A nova versão da Liderança

Liderar pessoas, equipas e negócios tem-se revelado um enorme desafio nos dias de hoje. Tudo mudou, mudaram-se paradigmas, culturas empresariais e atrevo-me a dizer: alguns valores, missão e visão das empresas também poderão ter sido colocados em causa.

No entanto, gostava de dizer que o conceito de “mudança” não é obrigatoriamente mau. É certo que o ser humano é um ser que vive de hábitos, e que a saída da zona de conforto (repentina, neste caso) significa enfrentar o desconhecido, enfrentar medos e novas realidades. No entanto, o medo enfrenta-se entrando em ação, passo a passo, e só assim conseguimos provar às pessoas, às equipas e ao mercado, que lideramos negócios que se conseguem reinventar, que se adaptaram, que acompanharam a mudança, sempre com foco em oferecer mais e melhor.

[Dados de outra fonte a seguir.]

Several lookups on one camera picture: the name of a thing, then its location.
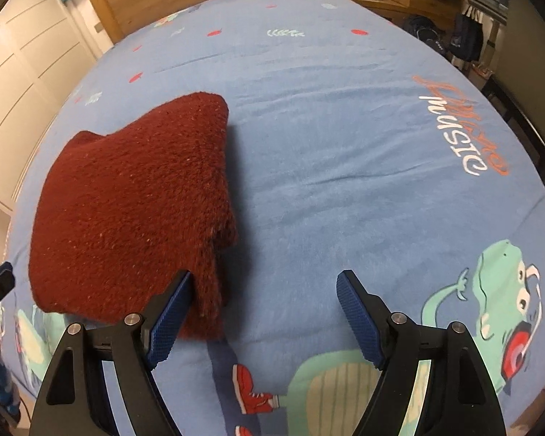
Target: bed
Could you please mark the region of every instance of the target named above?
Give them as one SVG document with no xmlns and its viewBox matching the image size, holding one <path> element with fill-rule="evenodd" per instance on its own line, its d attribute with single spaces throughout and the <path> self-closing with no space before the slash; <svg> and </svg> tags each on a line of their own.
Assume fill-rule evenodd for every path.
<svg viewBox="0 0 545 436">
<path fill-rule="evenodd" d="M 77 319 L 40 311 L 28 282 L 49 167 L 79 130 L 112 133 L 202 90 L 230 107 L 240 239 L 225 255 L 226 338 L 177 340 L 154 371 L 180 430 L 351 434 L 378 372 L 340 310 L 343 269 L 417 323 L 465 323 L 506 424 L 519 418 L 545 385 L 545 188 L 460 72 L 349 0 L 92 1 L 116 44 L 48 130 L 7 241 L 17 285 L 0 305 L 1 346 L 30 394 Z M 117 425 L 132 434 L 112 371 Z"/>
</svg>

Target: red sneaker
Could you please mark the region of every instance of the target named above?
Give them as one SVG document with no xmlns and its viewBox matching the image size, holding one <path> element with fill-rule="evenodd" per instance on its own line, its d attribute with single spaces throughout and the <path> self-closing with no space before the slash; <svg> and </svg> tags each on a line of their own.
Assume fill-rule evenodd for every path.
<svg viewBox="0 0 545 436">
<path fill-rule="evenodd" d="M 252 436 L 252 433 L 244 428 L 244 426 L 237 426 L 234 429 L 234 436 Z"/>
<path fill-rule="evenodd" d="M 234 392 L 243 415 L 270 413 L 278 408 L 278 397 L 276 395 L 252 392 L 254 385 L 250 370 L 242 364 L 234 364 L 233 366 L 233 383 Z"/>
</svg>

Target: black backpack
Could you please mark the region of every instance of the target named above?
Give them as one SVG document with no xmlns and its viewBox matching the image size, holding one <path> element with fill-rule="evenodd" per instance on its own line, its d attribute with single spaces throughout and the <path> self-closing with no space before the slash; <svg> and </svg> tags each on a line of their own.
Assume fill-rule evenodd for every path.
<svg viewBox="0 0 545 436">
<path fill-rule="evenodd" d="M 420 39 L 424 44 L 434 49 L 441 56 L 446 54 L 446 48 L 440 39 L 440 33 L 442 31 L 426 16 L 420 16 L 418 14 L 410 15 L 404 20 L 404 24 L 401 28 L 412 36 Z"/>
<path fill-rule="evenodd" d="M 478 60 L 483 49 L 483 25 L 475 19 L 476 12 L 470 6 L 463 14 L 457 14 L 449 51 L 466 62 Z"/>
</svg>

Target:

A mudança está a obrigar os líderes a exercerem as suas funções de outra forma, a repensarem metodologias, a comunicar mais e melhor. Sim, a liderança em tempo de COVID-19 requer mais e melhor comunicação por parte dos líderes. É necessário estar mais perto, mais presente, é necessário envolver as pessoas, o mercado, os fornecedores, os clientes em todos os passos que a empresa der. E isto só se consegue simplificando e clarificando a comunicação.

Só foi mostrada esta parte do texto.